The investigation “will clarify in more detail what the incidents were motivated by,” the Norwegian Police Security Service (PST) said on Thursday. “The police have previously been in contact with the man, as a result of concerns related to radicalization,” police chief Ole Bredrup Sæverud told reporters.

The suspect had not appeared on their radar this year, however, Sæverud indicated. He said that the police had “received no reports in 2021 regarding Muslim radicalization.”

The suspect was arrested at 6:47 p.m. local time, by which time 22 police patrols had been deployed in the area. Warning shots were fired by the police at the time of the arrest, Sæverud said.

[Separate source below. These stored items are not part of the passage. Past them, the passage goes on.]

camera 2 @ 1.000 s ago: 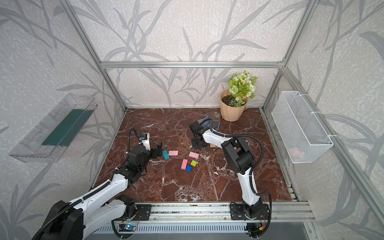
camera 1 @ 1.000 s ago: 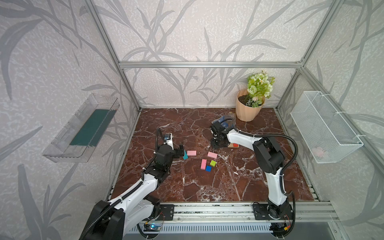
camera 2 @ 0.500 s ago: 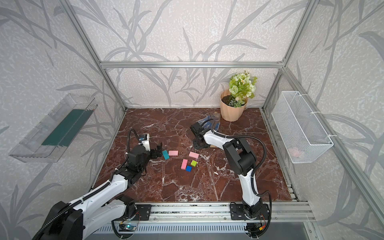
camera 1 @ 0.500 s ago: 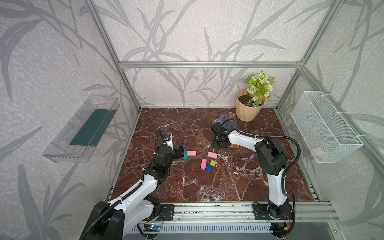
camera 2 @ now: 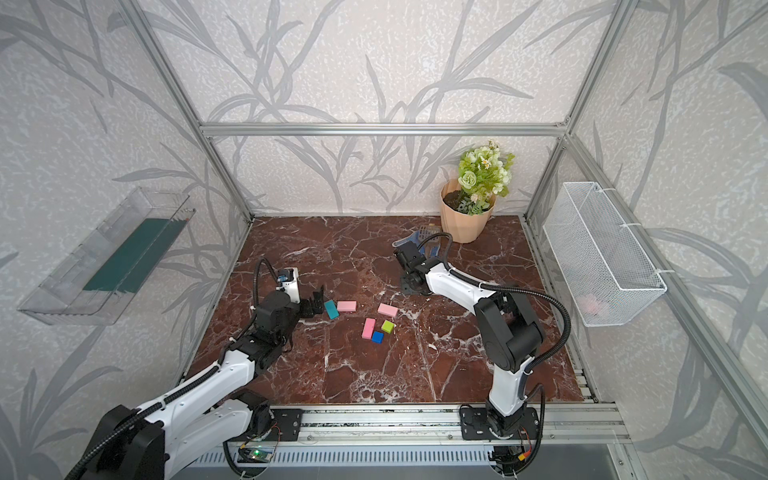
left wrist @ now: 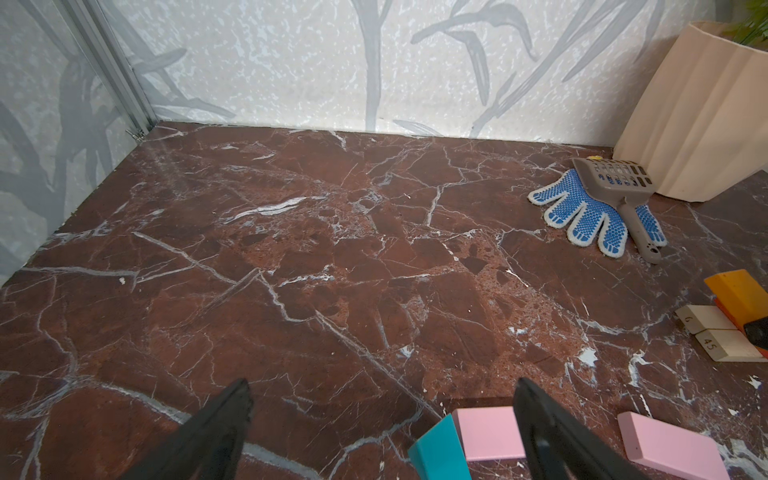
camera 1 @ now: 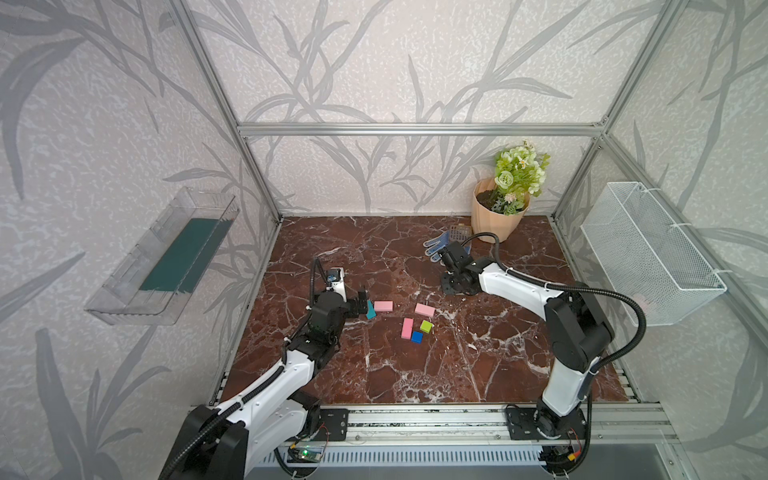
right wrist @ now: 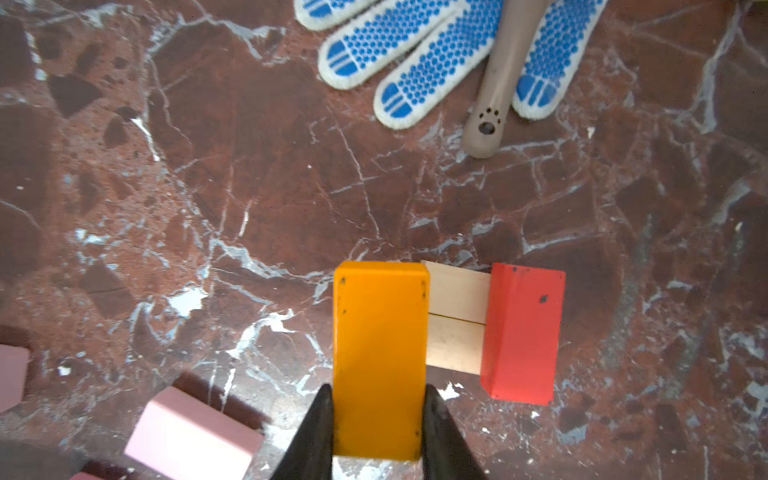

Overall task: Build the wood block tower
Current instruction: 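Carry the orange block onto the wooden blocks beside the red block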

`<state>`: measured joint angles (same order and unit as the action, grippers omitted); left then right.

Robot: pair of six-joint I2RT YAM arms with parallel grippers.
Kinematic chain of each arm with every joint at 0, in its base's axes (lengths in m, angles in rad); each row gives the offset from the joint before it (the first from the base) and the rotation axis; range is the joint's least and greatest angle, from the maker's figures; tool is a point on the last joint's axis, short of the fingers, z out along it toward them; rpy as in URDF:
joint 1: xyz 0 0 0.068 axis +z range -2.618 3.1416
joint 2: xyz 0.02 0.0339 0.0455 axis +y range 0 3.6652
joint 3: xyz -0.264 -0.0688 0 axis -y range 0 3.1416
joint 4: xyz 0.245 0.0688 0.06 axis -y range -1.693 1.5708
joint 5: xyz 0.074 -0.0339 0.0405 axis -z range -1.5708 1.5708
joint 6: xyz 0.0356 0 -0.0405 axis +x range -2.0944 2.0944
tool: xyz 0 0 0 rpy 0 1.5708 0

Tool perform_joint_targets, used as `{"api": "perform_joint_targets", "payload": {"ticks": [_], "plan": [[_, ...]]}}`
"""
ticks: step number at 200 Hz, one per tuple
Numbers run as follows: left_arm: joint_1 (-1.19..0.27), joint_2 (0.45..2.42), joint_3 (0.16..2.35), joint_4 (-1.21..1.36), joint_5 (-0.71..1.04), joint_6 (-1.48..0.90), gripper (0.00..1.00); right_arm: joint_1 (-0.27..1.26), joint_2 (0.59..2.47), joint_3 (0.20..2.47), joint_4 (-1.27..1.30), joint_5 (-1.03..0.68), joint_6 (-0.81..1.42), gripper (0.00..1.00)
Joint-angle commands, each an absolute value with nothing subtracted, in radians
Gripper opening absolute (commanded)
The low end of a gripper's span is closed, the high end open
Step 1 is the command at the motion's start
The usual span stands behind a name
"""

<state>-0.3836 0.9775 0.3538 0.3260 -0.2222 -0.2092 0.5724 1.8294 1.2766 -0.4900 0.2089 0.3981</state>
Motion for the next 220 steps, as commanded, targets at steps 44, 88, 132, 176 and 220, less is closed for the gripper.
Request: {"api": "perform_joint_targets", "payload": {"ticks": [44, 88, 132, 176, 220], "plan": [[-0.388, 0.968, 0.344, 0.342, -0.246, -0.199, 0.99, 0.534, 1.841, 1.279, -0.490, 0.203, 0.408, 0.16], [-0.388, 0.969, 0.344, 0.342, -0.244, -0.199, 0.99, 0.520, 1.866, 1.282, -0.482, 0.183, 0.405, 0.15], [-0.388, 0.973, 0.346, 0.342, -0.243, -0.198, 0.99, 0.514, 1.898, 1.289, -0.481, 0.176, 0.406, 0.15], [-0.388, 0.972, 0.345, 0.342, -0.244, -0.199, 0.99, 0.508, 1.902, 1.280, -0.478, 0.180, 0.409, 0.14], [-0.388, 0.969, 0.344, 0.342, -0.242, -0.197, 0.99, 0.501, 1.905, 1.273, -0.479, 0.186, 0.413, 0.14]]}}
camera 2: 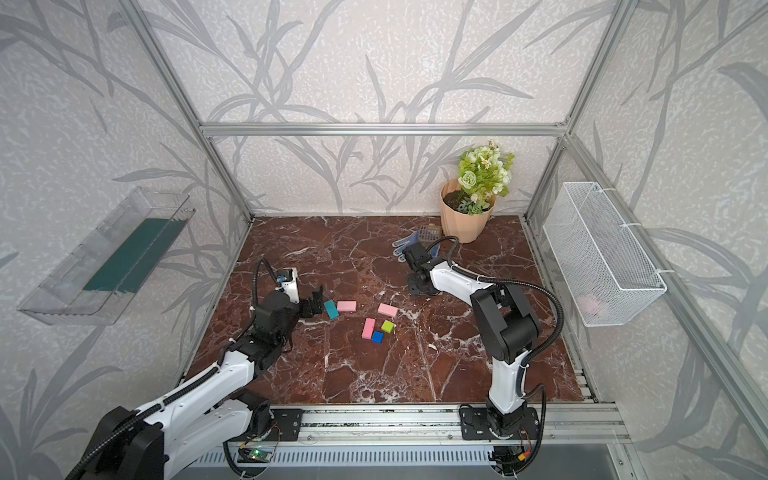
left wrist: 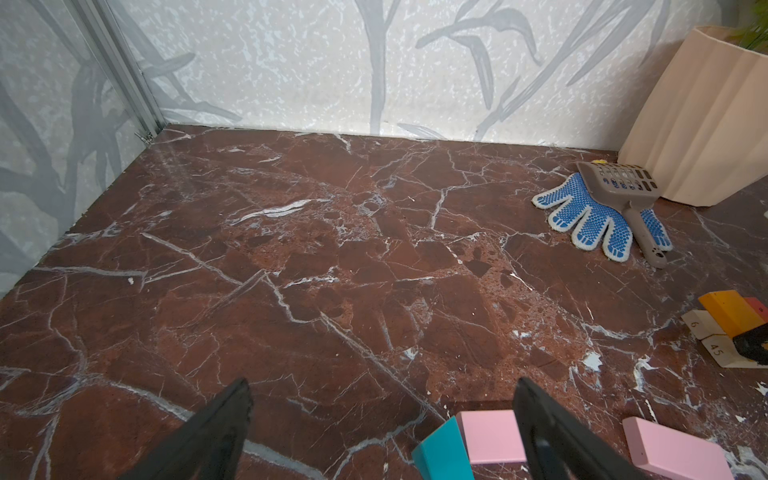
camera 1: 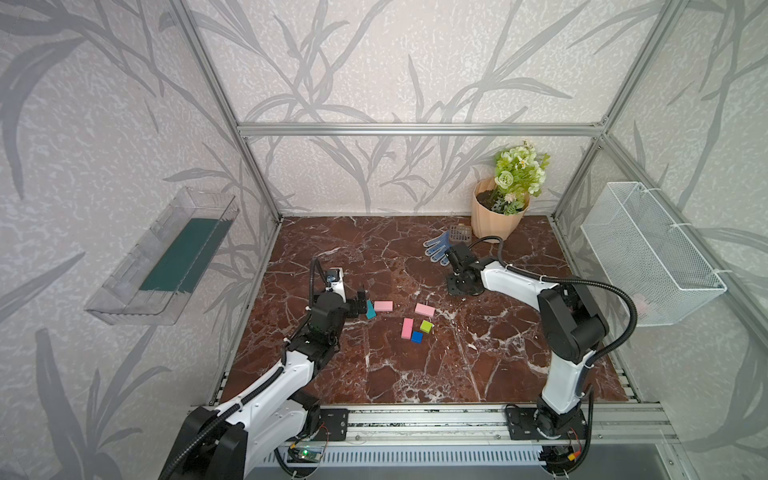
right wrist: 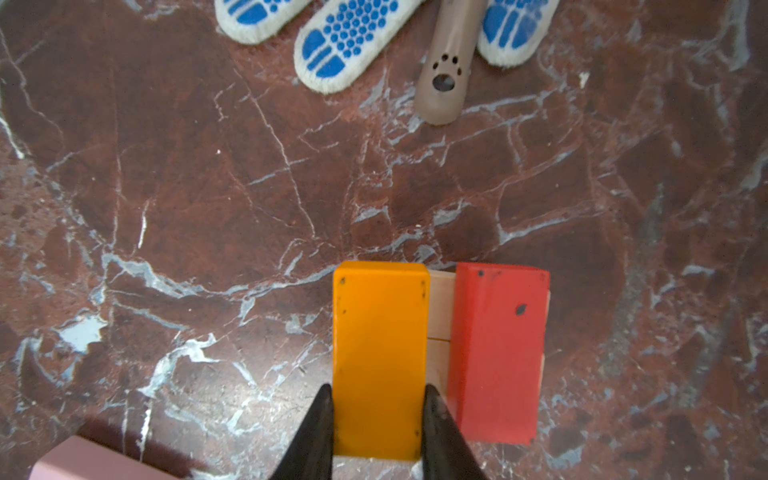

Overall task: Build the wood block tower
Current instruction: 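Carry the orange block onto the wooden blocks beside the red block, then release the orange block and raise the right gripper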

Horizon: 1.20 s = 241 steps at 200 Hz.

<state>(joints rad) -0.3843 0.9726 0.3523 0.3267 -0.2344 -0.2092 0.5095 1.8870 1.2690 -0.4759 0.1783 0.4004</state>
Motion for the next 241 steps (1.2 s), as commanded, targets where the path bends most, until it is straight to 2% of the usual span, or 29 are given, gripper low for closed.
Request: {"api": "perform_joint_targets", "payload": {"ticks": [1, 222, 241], "plan": [[-0.388, 0.969, 0.344, 0.342, -0.242, -0.197, 0.99, 0.501, 1.905, 1.272, -0.479, 0.186, 0.413, 0.14], [-0.388, 0.971, 0.345, 0.342, -0.243, -0.197, 0.99, 0.485, 1.919, 1.259, -0.472, 0.186, 0.417, 0.14], [-0.388, 0.971, 0.346, 0.343, -0.242, -0.198, 0.99, 0.485, 1.918, 1.260, -0.472, 0.181, 0.419, 0.20]]}}
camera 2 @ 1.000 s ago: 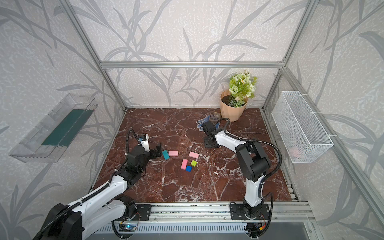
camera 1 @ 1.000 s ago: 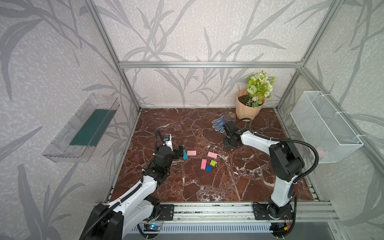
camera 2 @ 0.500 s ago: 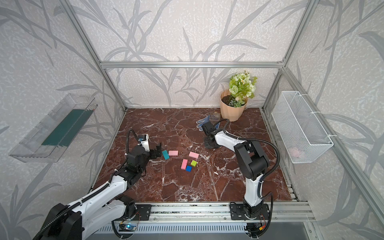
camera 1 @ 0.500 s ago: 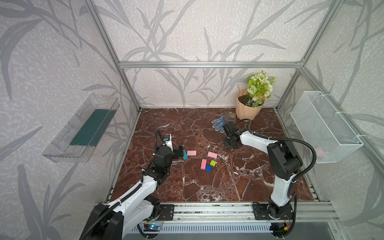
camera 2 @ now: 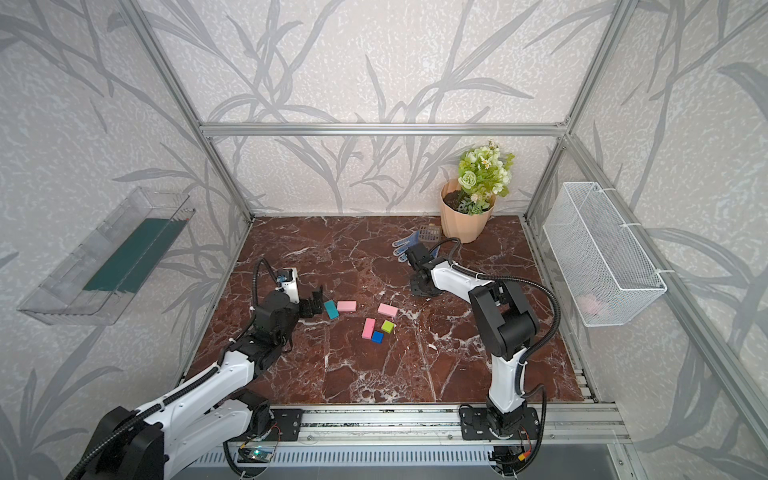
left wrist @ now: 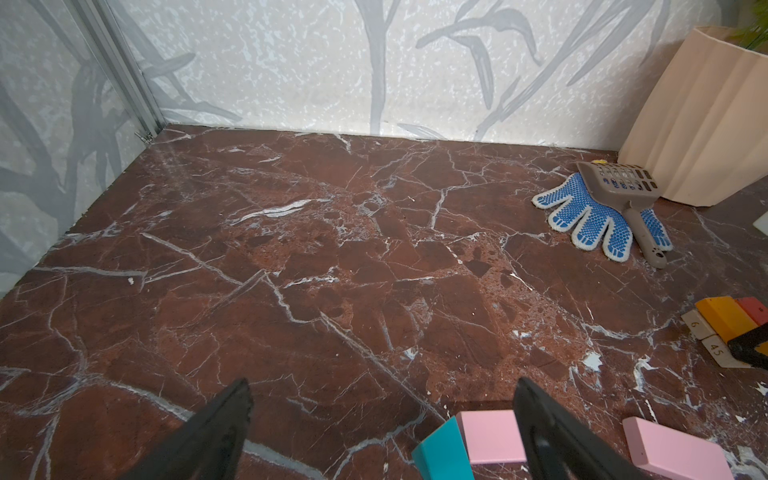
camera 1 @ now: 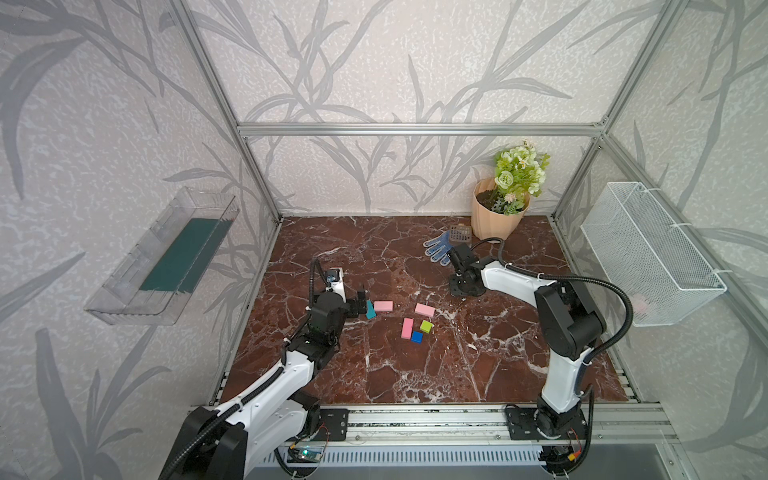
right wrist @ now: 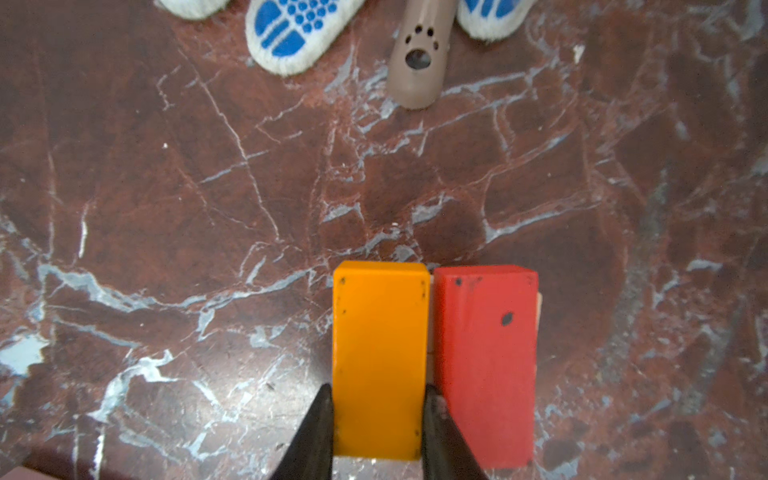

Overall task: Build the wood block tower
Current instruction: 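Release the orange block and raise the right gripper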

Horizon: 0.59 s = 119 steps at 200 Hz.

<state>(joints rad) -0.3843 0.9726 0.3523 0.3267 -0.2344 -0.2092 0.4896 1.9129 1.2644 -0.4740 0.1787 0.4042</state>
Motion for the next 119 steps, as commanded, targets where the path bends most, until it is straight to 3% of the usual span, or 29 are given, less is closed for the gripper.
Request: {"api": "perform_joint_targets", "payload": {"ticks": [1, 79, 119], "plan": [[-0.388, 0.971, 0.345, 0.343, -0.242, -0.197, 0.99, 0.485, 1.918, 1.260, -0.472, 0.181, 0.419, 0.20], [-0.388, 0.969, 0.344, 0.344, -0.242, -0.196, 0.99, 0.487, 1.846, 1.239, -0.482, 0.169, 0.423, 0.51], [-0.387, 0.969, 0.344, 0.344, -0.243, -0.197, 0.99, 0.488, 1.779, 1.212, -0.486, 0.178, 0.425, 0.59]]}}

The attack came on the eve of a new government taking office after last month’s elections unseated the long-ruling Conservative Party. Labor leader Jonas Gahr Store is due to assume the role of Prime Minister on Thursday.

People have “experienced that their safe local environment suddenly became a dangerous place,” Norwegian King Harald V said on Thursday. In a Facebook post, incoming PM Store described the attack as a “cruel and brutal act.”

Mass killings very rare in Norway

Mass killings are rare in low-crime Norway. The attack immediately drew comparisons with the country’s worst peacetime slaughter in 2011. Anders Behring Breivik, a right-wing domestic extremist, killed 77 people with a bomb, a rifle and a pistol in that lone-wolf attack.

In August 2019, another man stormed an Oslo mosque armed with guns before being overpowered. Later that year, the country’s intelligence service reported that right-wing terrorism was on the rise globally.

According to the Norwegian police, the suspect in Wednesday’s attack walked around downtown Kongsberg shooting arrows. Regional prosecutor Ann Iren Svane Mathiassen, said that after Bråthen’s arrest, he “clearly described what he had done. He admitted killing the five people.”

Norway’s domestic security agency, PST, cited various aspects of the attack to explain its belief that the suspect’s actions “currently appear to be an act of terrorism.”